## WORK TO COMPLETE
Repeat the first line of the listing and each line after it, exactly, through the line containing "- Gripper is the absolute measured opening".

## INFORMATION SHOWN
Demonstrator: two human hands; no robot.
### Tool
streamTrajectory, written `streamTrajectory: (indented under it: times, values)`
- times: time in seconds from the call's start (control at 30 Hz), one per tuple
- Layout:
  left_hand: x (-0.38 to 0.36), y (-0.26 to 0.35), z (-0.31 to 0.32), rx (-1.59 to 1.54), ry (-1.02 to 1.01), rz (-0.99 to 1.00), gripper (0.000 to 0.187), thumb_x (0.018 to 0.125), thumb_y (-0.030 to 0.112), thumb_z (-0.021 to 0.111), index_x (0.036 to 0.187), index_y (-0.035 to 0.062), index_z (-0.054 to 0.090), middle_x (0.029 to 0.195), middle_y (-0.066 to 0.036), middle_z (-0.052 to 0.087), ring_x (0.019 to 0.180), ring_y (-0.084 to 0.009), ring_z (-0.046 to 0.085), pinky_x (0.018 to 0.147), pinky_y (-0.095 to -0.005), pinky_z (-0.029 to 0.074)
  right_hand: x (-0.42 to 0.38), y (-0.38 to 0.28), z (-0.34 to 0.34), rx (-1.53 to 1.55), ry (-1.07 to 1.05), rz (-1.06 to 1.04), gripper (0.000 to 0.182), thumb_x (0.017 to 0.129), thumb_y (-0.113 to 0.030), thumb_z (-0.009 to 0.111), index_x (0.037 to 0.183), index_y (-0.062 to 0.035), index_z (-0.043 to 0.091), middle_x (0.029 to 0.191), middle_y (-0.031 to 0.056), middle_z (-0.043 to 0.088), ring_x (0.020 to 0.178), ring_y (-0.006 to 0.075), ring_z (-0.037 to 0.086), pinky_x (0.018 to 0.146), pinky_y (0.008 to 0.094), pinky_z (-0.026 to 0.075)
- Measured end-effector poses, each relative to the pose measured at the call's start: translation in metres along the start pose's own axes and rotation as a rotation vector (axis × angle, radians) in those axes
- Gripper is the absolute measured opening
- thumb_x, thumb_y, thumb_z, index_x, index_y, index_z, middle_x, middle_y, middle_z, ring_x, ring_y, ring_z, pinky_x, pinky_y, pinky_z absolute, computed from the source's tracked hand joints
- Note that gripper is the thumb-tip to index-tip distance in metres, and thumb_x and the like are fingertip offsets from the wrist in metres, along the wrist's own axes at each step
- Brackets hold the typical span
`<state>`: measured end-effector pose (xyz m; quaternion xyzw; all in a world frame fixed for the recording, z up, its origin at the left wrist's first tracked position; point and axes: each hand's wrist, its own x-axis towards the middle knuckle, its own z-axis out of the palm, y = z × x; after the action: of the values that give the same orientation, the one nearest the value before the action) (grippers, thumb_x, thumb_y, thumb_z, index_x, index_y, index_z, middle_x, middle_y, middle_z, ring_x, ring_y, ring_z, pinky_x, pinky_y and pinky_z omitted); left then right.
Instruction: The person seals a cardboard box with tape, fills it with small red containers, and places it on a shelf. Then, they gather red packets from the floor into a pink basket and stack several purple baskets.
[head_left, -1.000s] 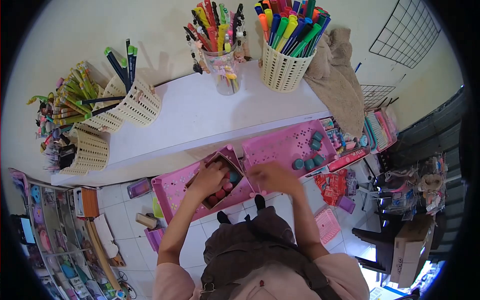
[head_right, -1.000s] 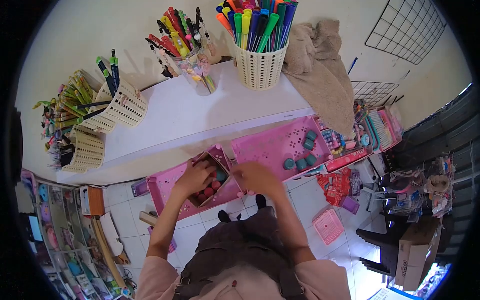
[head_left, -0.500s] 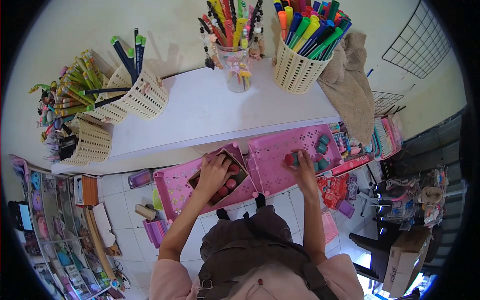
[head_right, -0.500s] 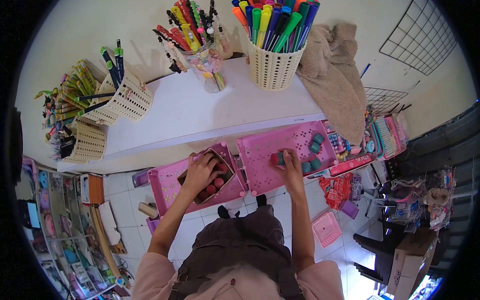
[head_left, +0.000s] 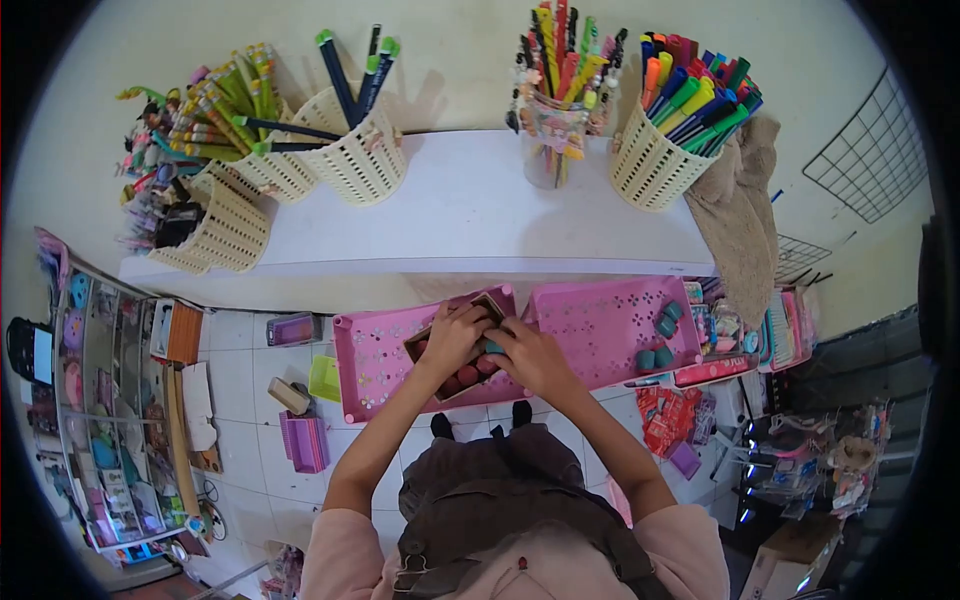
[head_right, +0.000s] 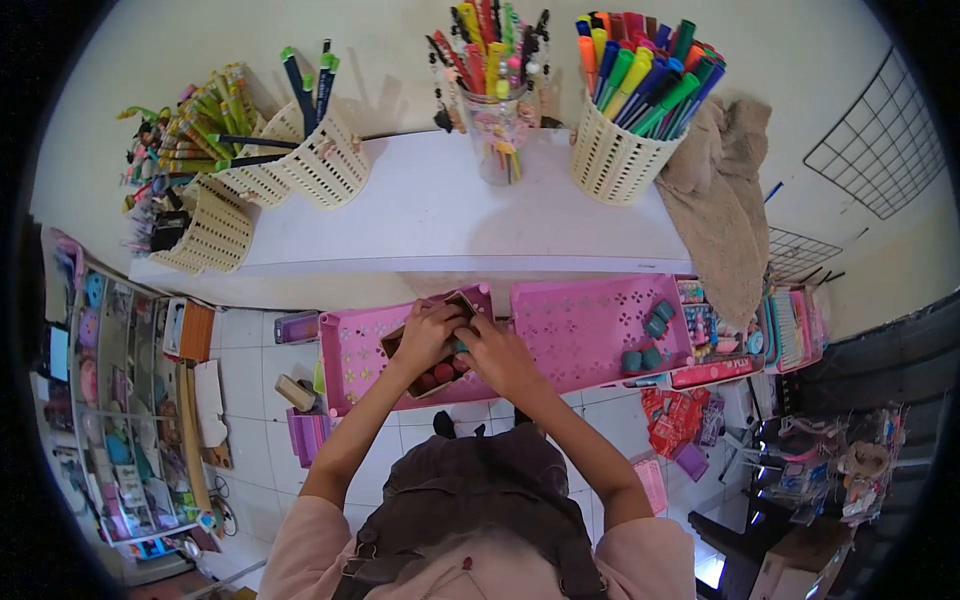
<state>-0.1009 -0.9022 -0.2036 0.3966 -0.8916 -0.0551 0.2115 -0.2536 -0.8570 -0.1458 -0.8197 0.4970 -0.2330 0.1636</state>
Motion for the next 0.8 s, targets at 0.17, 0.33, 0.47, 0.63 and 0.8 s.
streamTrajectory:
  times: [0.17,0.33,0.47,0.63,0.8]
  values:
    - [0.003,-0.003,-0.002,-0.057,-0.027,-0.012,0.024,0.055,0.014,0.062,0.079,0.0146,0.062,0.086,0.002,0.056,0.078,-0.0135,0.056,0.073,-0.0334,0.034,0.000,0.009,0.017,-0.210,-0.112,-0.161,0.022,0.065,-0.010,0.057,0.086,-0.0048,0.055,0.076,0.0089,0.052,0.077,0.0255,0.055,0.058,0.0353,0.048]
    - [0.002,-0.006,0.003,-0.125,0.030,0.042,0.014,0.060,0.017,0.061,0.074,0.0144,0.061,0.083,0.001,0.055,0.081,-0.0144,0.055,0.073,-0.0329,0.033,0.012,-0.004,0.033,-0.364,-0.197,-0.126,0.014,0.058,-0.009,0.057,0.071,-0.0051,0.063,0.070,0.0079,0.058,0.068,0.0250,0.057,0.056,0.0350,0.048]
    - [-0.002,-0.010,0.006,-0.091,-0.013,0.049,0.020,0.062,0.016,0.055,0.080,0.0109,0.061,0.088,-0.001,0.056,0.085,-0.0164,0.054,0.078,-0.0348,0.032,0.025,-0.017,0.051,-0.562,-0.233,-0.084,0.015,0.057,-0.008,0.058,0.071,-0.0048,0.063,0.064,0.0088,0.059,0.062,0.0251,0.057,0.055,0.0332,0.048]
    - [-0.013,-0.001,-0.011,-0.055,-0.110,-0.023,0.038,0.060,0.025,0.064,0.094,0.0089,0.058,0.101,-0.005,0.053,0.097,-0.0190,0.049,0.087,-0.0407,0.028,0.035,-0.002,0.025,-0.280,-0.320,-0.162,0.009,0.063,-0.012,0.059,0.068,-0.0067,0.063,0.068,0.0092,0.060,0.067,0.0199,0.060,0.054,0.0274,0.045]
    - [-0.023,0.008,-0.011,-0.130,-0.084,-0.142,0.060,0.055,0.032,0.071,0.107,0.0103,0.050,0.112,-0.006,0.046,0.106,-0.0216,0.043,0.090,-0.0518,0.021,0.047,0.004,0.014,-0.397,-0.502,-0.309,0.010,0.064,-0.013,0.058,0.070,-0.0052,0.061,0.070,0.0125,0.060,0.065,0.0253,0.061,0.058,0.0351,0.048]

## SOLUTION TO THIS TASK
Demonstrator: two human hands; no robot.
### Tool
streamTrajectory, written `streamTrajectory: (indented under it: times, values)`
- times: time in seconds from the call's start (control at 30 Hz), one per tuple
- Layout:
  left_hand: x (-0.38 to 0.36), y (-0.26 to 0.35), z (-0.31 to 0.32), rx (-1.59 to 1.54), ry (-1.02 to 1.01), rz (-0.99 to 1.00), gripper (0.000 to 0.187), thumb_x (0.018 to 0.125), thumb_y (-0.030 to 0.112), thumb_z (-0.021 to 0.111), index_x (0.036 to 0.187), index_y (-0.035 to 0.062), index_z (-0.054 to 0.090), middle_x (0.029 to 0.195), middle_y (-0.066 to 0.036), middle_z (-0.052 to 0.087), ring_x (0.019 to 0.180), ring_y (-0.084 to 0.009), ring_z (-0.046 to 0.085), pinky_x (0.018 to 0.147), pinky_y (-0.095 to -0.005), pinky_z (-0.029 to 0.074)
  right_hand: x (-0.42 to 0.38), y (-0.38 to 0.28), z (-0.34 to 0.34), rx (-1.53 to 1.55), ry (-1.07 to 1.05), rz (-1.06 to 1.04), gripper (0.000 to 0.182), thumb_x (0.017 to 0.129), thumb_y (-0.113 to 0.030), thumb_z (-0.009 to 0.111), index_x (0.037 to 0.183), index_y (-0.062 to 0.035), index_z (-0.043 to 0.091), middle_x (0.029 to 0.191), middle_y (-0.031 to 0.056), middle_z (-0.043 to 0.088), ring_x (0.020 to 0.178), ring_y (-0.006 to 0.075), ring_z (-0.037 to 0.086), pinky_x (0.018 to 0.146), pinky_y (0.008 to 0.094), pinky_z (-0.026 to 0.075)
- Measured end-effector poses, each relative to the pose measured at the call's start: translation in metres along the start pose's own axes and rotation as a rotation vector (axis × angle, radians) in those axes
- Gripper is the absolute measured opening

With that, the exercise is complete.